Copy each line of the following data that contains "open".

— DATA EXCERPT —
· · · ·

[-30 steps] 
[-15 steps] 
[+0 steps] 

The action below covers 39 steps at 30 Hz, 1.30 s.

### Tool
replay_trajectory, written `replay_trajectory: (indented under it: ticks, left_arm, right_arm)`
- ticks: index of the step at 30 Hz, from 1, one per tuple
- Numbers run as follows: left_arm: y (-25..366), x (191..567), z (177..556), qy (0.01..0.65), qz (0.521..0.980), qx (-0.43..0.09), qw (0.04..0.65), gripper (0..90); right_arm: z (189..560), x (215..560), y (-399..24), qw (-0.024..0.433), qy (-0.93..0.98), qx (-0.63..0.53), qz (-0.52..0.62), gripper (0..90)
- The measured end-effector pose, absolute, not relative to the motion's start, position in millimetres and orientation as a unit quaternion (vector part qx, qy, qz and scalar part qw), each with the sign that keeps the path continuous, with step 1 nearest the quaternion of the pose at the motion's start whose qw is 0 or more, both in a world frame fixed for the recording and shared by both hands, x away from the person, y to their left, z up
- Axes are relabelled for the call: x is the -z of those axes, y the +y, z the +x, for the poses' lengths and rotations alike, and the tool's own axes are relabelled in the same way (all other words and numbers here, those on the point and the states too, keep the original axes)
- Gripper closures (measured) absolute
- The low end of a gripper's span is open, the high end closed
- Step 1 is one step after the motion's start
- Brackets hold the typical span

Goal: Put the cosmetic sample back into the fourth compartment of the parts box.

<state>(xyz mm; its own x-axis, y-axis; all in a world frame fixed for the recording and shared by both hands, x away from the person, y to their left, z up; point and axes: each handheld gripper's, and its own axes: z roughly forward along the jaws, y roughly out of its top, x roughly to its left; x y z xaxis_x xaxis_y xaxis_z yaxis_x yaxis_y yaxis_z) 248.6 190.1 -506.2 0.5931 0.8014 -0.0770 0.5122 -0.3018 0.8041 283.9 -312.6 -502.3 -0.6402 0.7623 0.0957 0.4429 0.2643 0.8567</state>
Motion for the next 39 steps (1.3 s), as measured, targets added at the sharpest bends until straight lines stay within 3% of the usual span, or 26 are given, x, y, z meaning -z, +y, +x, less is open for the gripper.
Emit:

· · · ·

— SOLUTION FOR THIS PROBLEM —
- The low end of a gripper's span is open, the high end closed
Motion for the next 39 steps (1.3 s), as measured, targets added at the sharpest bends until straight lines stay within 3% of the usual span, or 26 are given, x, y, z meaning -z, +y, +x, less is open for the gripper.

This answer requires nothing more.